Drawing on the available body of scientific literature and our own vision of sustainable business leadership, we offer seven core actions that companies should be focusing on:

1. Water Quantity

Companies should ensure their practices are not negatively impacting water availability, with particular attention to water scarce basins across their value chains.

2. Water Quality

Companies should ensure that their activities are not polluting local and regional water bodies.

3. Ecosystem Protection

Companies should ensure that natural ecosystems are not degraded from their business activities and help restore ecosystems that their businesses depend on.

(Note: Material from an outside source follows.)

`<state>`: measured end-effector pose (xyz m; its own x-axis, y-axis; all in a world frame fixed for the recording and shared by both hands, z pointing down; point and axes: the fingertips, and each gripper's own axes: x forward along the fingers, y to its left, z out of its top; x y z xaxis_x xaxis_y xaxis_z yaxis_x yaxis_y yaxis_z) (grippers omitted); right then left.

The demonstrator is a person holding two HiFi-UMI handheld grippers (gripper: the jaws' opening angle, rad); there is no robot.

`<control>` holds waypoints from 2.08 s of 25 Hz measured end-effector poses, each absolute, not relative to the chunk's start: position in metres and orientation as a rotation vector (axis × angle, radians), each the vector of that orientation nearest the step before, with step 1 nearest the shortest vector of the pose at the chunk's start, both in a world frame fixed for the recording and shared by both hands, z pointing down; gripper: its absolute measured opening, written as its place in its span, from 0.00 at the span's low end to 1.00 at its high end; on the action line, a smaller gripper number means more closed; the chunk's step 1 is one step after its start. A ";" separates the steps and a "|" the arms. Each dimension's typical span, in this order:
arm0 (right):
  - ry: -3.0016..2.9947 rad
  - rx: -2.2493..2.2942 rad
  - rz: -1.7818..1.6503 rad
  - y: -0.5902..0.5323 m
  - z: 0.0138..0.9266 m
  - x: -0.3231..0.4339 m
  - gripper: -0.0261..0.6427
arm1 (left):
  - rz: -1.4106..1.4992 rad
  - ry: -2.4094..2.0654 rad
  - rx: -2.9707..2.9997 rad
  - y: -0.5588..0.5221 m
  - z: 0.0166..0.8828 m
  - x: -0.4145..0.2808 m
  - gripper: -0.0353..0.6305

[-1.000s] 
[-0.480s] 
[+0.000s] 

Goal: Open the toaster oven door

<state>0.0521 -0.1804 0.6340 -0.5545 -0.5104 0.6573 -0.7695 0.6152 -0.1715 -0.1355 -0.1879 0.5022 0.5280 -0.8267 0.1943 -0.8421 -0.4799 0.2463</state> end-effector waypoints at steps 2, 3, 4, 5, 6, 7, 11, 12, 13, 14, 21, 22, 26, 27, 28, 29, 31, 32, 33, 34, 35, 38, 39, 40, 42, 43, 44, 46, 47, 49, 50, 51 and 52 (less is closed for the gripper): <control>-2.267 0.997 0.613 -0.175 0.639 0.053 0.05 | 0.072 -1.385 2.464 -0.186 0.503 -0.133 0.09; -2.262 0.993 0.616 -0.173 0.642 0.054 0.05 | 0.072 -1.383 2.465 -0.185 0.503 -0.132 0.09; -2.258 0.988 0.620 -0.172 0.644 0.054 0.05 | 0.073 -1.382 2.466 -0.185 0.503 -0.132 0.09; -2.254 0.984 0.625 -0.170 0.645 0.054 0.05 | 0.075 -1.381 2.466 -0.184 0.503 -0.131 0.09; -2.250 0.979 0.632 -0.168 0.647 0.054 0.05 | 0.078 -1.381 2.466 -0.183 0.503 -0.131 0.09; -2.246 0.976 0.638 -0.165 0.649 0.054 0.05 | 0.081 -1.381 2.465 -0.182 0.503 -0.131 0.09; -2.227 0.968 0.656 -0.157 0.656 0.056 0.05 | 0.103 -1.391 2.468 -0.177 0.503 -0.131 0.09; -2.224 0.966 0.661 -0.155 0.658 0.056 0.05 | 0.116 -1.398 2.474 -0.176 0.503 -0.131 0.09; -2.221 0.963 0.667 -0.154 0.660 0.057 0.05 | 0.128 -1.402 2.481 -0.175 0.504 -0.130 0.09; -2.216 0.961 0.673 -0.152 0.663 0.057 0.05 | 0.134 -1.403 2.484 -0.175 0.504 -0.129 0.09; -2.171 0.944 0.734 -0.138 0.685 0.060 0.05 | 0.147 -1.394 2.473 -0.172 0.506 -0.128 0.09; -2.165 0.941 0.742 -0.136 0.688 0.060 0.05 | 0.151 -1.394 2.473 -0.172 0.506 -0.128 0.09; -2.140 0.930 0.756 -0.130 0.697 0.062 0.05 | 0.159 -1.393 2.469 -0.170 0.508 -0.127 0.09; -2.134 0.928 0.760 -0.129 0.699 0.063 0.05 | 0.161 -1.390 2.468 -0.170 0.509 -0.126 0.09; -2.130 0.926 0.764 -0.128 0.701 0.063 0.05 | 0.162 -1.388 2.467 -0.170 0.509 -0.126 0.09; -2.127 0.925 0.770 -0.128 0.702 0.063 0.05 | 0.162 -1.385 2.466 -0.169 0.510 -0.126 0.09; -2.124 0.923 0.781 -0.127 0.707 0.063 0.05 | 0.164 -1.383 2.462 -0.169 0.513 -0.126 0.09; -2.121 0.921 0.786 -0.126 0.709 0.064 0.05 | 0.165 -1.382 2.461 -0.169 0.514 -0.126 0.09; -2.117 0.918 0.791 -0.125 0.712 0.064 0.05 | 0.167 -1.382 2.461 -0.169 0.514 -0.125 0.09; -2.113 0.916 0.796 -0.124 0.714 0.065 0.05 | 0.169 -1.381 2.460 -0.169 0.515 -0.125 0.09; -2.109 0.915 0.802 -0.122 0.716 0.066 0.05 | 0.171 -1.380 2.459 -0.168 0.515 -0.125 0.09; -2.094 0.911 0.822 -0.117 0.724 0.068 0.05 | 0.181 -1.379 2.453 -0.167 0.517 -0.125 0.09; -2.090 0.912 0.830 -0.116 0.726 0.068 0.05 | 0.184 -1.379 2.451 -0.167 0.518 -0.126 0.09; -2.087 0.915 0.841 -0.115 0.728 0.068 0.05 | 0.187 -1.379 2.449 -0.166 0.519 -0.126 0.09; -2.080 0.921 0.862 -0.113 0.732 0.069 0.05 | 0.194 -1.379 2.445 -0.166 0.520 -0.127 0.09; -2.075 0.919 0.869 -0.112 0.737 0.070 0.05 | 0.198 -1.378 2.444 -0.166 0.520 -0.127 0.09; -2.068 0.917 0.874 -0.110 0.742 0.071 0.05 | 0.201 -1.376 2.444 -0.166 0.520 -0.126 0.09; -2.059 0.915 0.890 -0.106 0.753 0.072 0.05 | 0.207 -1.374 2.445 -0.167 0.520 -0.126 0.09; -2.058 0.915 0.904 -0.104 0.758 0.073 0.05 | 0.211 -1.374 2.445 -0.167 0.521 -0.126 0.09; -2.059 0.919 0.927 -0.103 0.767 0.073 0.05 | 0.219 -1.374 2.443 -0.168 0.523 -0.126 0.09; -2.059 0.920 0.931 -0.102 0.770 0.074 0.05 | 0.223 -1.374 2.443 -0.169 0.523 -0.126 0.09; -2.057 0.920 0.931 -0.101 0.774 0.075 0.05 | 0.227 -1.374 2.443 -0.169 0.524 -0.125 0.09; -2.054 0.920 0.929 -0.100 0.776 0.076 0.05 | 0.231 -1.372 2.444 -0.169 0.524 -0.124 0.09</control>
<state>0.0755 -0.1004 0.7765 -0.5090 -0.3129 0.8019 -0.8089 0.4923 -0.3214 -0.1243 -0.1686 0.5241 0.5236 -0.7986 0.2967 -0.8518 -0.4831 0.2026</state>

4. Access to Water and Sanitation

Companies should collaborate on efforts to support access to clean water and sanitation in the communities they interact with and impact.

5. Business Integration

Companies should ensure that water related risks and opportunities are systematically integrated into corporate governance and decision-making from the board room to senior management to employees at all levels of the workforce. Companies should transparently disclose comprehensive water use across their supply chains.

6. Public Policy Engagement and Water Governance

Companies should proactively support public policies and water governance structures that further sustainable water resource management.

7. Multi-Stakeholder Collaboration

Since water is a shared resource, companies should be boosting multi-stakeholder collaborations to ensure sustainable water resources. They should be building, engaging and investing in industry and cross-industry efforts that challenge traditional business practices, that encourage research, and enable system-level changes that are needed.